Governments rarely open a business forum by admitting that nearly half their workforce cannot do the job the economy now demands of them. On 3 July 2026, at the Barbados Coalition of Service Industries Business Forum, held at the Sagicor Cave Hill School of Business, Sandra Husbands did exactly that. A National Digital Assessment commissioned by her ministry found that 41% of employees across Barbados lack the essential digital skills required in today's workplace. A further 39% of managers told assessors they recognised the gap on their own teams and simply had no structured pathway or resources to close it.

Husbands did not frame this as an information-technology problem. "Digital skill deficits were identified across age groups, geographic and socioeconomic categories," she told the forum. "These findings make it clear that digital transformation is not simply a technology challenge, it is a people challenge." That is a fair description of an island where a new instant-payments system runs on real-time settlement rails, a global business sector lives inside cloud compliance software, and a tourism sector is being marketed, on the same government's own material, as AI-driven and personalised. The infrastructure has been arriving faster than the workforce trained to run it.

Two Tracks, One Deadline

The response is the National Digital Skills Empowerment Campaign, and it splits cleanly along the line the assessment drew.

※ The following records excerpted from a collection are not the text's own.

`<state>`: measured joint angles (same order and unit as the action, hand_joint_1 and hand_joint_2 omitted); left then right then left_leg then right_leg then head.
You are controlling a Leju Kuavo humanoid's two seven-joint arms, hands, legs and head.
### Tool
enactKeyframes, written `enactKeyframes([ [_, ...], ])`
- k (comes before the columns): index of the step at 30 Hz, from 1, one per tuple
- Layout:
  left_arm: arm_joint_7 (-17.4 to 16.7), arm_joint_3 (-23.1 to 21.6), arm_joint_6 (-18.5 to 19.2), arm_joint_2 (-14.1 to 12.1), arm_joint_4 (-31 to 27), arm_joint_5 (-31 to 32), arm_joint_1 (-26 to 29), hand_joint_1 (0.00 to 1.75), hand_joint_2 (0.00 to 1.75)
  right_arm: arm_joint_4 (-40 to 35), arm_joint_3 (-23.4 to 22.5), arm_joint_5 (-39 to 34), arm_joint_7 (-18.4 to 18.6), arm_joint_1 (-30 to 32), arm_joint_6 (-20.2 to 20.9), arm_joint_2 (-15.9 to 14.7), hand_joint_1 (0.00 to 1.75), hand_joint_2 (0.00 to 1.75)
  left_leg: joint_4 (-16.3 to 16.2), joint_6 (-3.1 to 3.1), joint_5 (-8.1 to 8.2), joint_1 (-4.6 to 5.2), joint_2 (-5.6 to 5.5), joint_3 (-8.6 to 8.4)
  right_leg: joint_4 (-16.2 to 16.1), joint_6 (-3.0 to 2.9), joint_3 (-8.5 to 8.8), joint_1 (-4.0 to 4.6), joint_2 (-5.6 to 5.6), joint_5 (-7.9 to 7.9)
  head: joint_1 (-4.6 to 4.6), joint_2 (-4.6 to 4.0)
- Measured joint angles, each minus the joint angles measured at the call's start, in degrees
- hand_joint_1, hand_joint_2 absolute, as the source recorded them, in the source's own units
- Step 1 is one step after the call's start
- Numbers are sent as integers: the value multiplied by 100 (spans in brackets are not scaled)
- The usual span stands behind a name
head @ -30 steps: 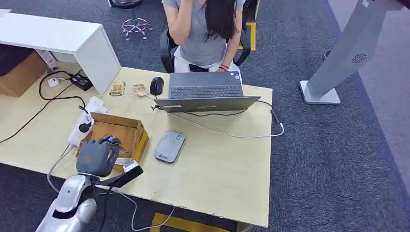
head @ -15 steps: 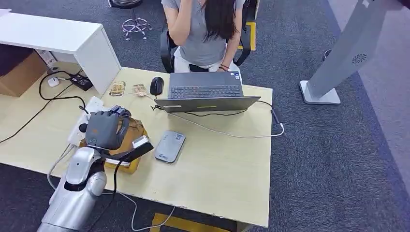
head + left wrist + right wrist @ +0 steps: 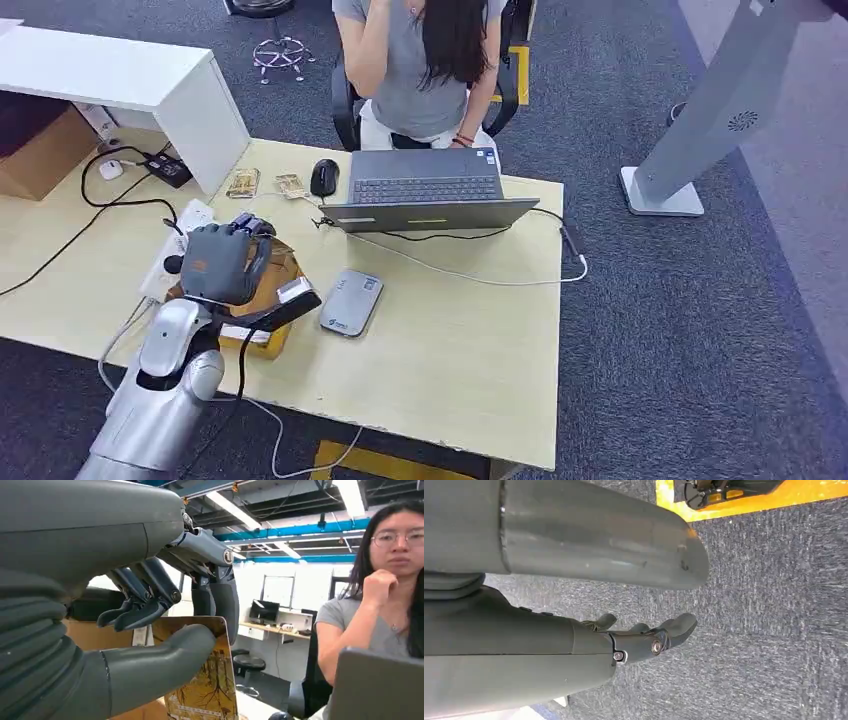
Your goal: Pass the card to the sensor for recognition and then transmit it.
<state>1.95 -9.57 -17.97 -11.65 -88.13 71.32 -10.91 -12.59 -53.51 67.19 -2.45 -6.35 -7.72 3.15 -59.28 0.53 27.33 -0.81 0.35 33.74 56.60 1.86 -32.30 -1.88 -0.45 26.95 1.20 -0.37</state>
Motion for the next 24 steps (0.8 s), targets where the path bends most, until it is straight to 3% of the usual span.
enactKeyframes([
  [6,-96,-142,129,-4,-22,-131,-452,175,175,0,4,24,-15,-18,20,0,0,0,-3,-3,-3,0,-2,-1,0,-1,-4,0,-2,-2,0,0],
  [9,-375,-291,416,24,92,-15,-1246,175,175,0,35,120,9,-69,55,0,0,0,-9,4,-21,-2,-10,19,0,6,-13,3,-12,-14,0,0],
  [13,-749,-538,531,166,1105,420,-2847,175,175,0,146,199,159,-255,122,2,0,0,-9,0,-37,-1,-3,25,1,1,-21,1,-8,-40,0,0],
  [16,-833,-638,501,317,1813,516,-3593,175,175,0,206,208,225,-318,122,9,0,0,-10,2,-43,0,3,25,2,7,-22,0,3,-48,-2,0],
  [24,-951,-859,492,616,2947,649,-4428,175,175,0,308,243,304,-384,127,48,0,0,-10,2,-44,0,0,28,2,8,-24,0,4,-48,-2,0],
])
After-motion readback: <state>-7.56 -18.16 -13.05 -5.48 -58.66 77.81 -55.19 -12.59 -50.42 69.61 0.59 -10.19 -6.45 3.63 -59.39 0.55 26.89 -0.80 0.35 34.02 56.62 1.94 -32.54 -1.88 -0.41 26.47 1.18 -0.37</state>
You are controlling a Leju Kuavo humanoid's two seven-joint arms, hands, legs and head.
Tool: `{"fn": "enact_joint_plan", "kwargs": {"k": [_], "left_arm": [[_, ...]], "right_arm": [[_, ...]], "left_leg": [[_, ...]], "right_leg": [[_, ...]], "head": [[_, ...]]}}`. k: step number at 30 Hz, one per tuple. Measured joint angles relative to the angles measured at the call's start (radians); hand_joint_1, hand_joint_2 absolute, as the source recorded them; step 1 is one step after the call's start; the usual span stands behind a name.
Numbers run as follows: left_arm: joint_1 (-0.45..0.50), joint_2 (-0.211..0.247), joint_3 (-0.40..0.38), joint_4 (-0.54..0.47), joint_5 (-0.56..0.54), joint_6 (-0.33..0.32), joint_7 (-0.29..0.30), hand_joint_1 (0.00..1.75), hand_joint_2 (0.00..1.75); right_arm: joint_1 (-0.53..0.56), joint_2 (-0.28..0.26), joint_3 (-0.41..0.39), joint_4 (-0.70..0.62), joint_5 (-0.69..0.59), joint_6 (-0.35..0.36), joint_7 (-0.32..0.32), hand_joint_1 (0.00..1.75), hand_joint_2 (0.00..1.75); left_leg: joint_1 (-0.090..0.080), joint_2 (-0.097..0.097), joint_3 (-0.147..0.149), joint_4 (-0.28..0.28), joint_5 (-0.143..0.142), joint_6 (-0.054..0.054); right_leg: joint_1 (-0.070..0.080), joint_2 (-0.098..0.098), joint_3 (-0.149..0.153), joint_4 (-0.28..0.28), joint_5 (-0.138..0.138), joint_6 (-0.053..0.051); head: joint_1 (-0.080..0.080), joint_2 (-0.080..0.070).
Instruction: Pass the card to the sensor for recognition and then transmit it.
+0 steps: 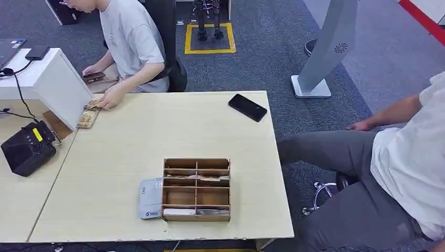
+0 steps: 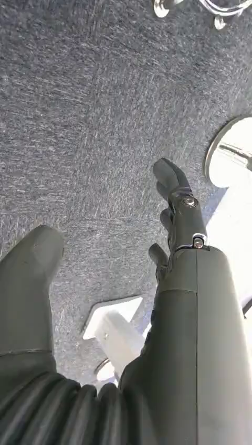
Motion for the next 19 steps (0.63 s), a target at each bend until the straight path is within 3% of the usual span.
{"fn": "enact_joint_plan", "kwargs": {"k": [4, 8, 19], "left_arm": [[-0.012, -0.008, 0.003, 0.057, 0.0, -0.024, -0.026, 0.0, 1.75], [-0.041, -0.01, -0.007, 0.179, 0.005, 0.019, -0.138, 0.0, 1.75], [-0.064, 0.023, -0.177, 0.334, 0.186, 0.042, -0.122, 0.0, 1.75]], "right_arm": [[-0.002, 0.0, 0.0, -0.002, 0.0, -0.001, -0.002, 0.0, 1.75], [-0.01, -0.002, 0.001, 0.014, -0.009, 0.021, -0.028, 0.0, 1.75], [-0.033, -0.024, 0.119, 0.07, -0.218, 0.031, 0.012, 0.0, 1.75]], "left_leg": [[0.0, -0.001, 0.0, 0.0, 0.0, 0.0], [0.001, -0.001, 0.0, 0.0, 0.0, 0.0], [0.001, -0.001, 0.002, 0.0, 0.001, 0.0]], "right_leg": [[0.0, -0.001, 0.0, 0.0, 0.0, 0.0], [0.001, -0.002, 0.002, 0.0, 0.0, 0.0], [0.0, -0.002, 0.003, 0.0, 0.0, 0.0]], "head": [[0.0, 0.0], [0.0, 0.0], [0.0, 0.0]]}}
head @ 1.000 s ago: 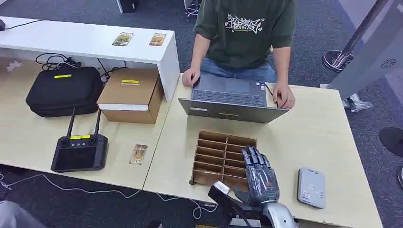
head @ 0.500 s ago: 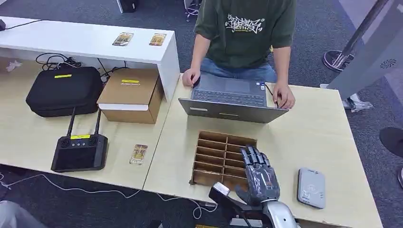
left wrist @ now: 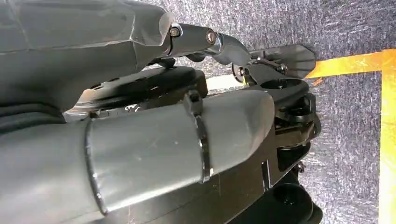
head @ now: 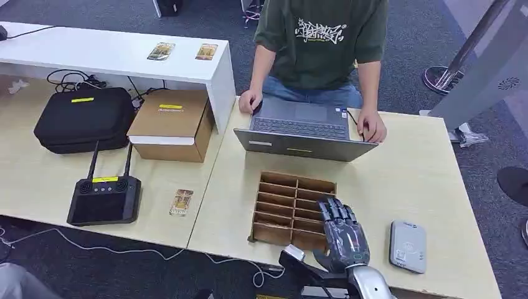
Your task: Pass the card to the sensor for recognition and then transmit it.
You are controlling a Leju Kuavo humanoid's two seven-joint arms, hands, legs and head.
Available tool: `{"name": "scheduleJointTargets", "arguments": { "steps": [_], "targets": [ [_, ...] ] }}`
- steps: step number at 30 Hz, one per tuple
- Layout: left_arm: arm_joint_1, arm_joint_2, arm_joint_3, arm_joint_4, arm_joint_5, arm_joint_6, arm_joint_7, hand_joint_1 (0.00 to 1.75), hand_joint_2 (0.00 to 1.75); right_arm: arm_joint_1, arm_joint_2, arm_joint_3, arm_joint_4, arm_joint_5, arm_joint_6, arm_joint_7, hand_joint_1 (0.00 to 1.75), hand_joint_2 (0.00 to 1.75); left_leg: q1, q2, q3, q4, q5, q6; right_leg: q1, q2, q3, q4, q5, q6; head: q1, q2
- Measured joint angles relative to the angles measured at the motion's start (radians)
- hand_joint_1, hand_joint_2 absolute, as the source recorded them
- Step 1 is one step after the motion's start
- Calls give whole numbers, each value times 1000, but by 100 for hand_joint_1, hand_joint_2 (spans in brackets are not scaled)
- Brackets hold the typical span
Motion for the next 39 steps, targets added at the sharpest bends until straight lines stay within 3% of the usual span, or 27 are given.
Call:
{"name": "scheduleJointTargets", "arguments": {
  "steps": [11, 39],
  "targets": [
    [2, -2, 0, 0, -5, 7, -8, 0, 0, 11, -31, 1, 0, -21, -18, 2, 0, 175, 0, 0, 0, 0, 0, 0, 0, 0, 0, 0, 0, 0, 0, 0],
    [21, 11, 0, 1, -15, -26, 26, 0, 0, -3, -31, 6, 0, -21, -18, -20, 0, 175, 0, 0, 0, 0, 0, 0, 0, 0, 0, 0, 0, 0, 0, 0]
  ]
}}
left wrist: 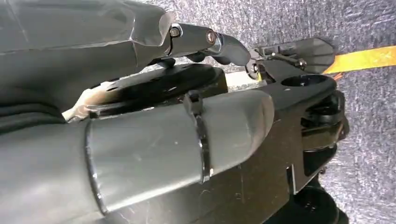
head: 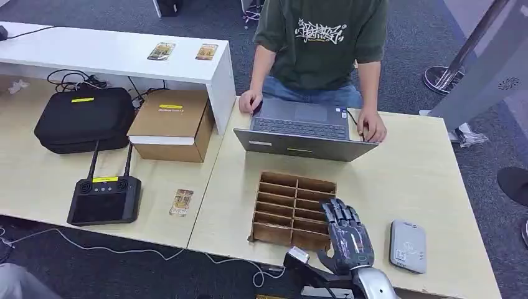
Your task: Pass the card to the sensor for recognition and then transmit it.
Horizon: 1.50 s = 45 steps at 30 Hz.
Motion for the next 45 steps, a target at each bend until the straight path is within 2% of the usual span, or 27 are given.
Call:
{"name": "scheduleJointTargets", "arguments": {
  "steps": [12, 45],
  "targets": [
    [1, 6, 0, 2, -11, -14, 19, 0, 0, -5, -10, 1, -1, -21, -5, -25, 0, 175, 0, 0, 0, 0, 0, 0, 0, 0, 0, 0, 0, 0, 0, 0],
    [11, 8, 0, 2, -24, -18, 1, 0, 0, -26, -4, 22, -16, -32, 12, -26, 0, 175, 0, 0, 0, 0, 0, 0, 0, 0, 0, 0, 0, 0, 0, 0]
  ]
}}
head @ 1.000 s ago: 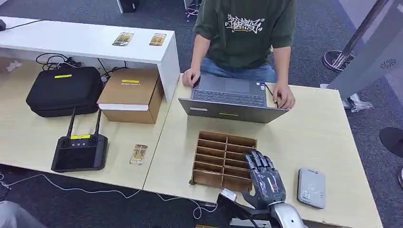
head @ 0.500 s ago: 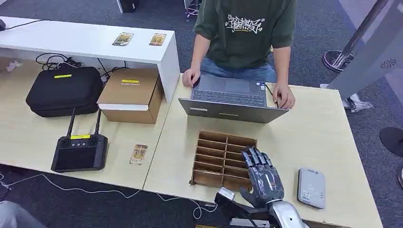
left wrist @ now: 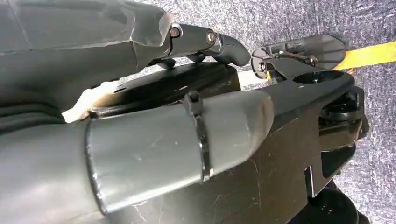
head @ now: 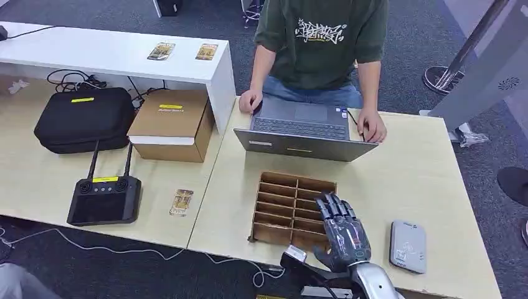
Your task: Pass the card to the sensor for recognition and then transmit it.
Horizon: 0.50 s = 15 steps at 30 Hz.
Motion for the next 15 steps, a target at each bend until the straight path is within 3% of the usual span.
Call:
{"name": "scheduleJointTargets", "arguments": {
  "steps": [15],
  "targets": [
    [2, -1, 0, 0, -14, 2, -7, 0, 0, 4, 0, 1, 32, -10, 30, -10, 0, 175, 0, 0, 0, 0, 0, 0, 0, 0, 0, 0, 0, 0, 0, 0]
  ]
}}
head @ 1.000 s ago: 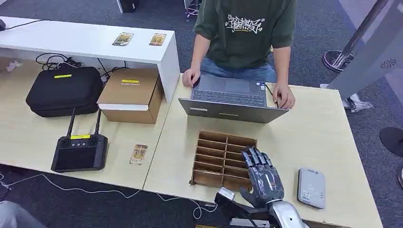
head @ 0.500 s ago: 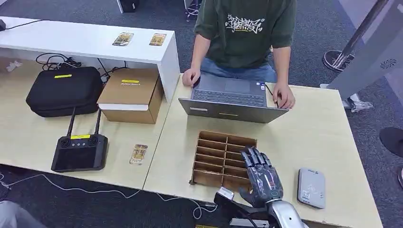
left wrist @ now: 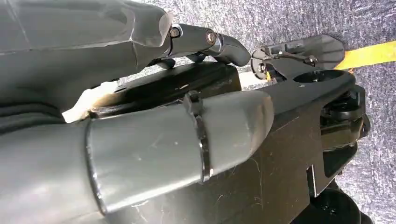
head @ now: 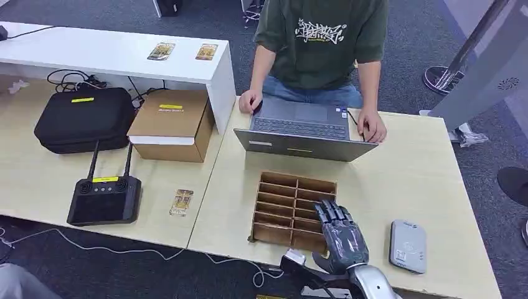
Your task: Pass the card to the sensor for recognition and then transmit it.
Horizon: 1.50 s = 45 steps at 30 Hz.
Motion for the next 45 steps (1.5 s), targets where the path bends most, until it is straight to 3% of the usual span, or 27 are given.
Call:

The first track, the Digital Workforce Accelerator, targets employers directly. Instead of one national curriculum, it works sector by sector, mapping the specific digital skills gaps inside tourism, financial services, and retail, then routing training to match what each industry actually needs. A hotel group and an insurance underwriter do not need identical courses, and the Accelerator's whole premise is that pretending otherwise wastes money and time on both sides.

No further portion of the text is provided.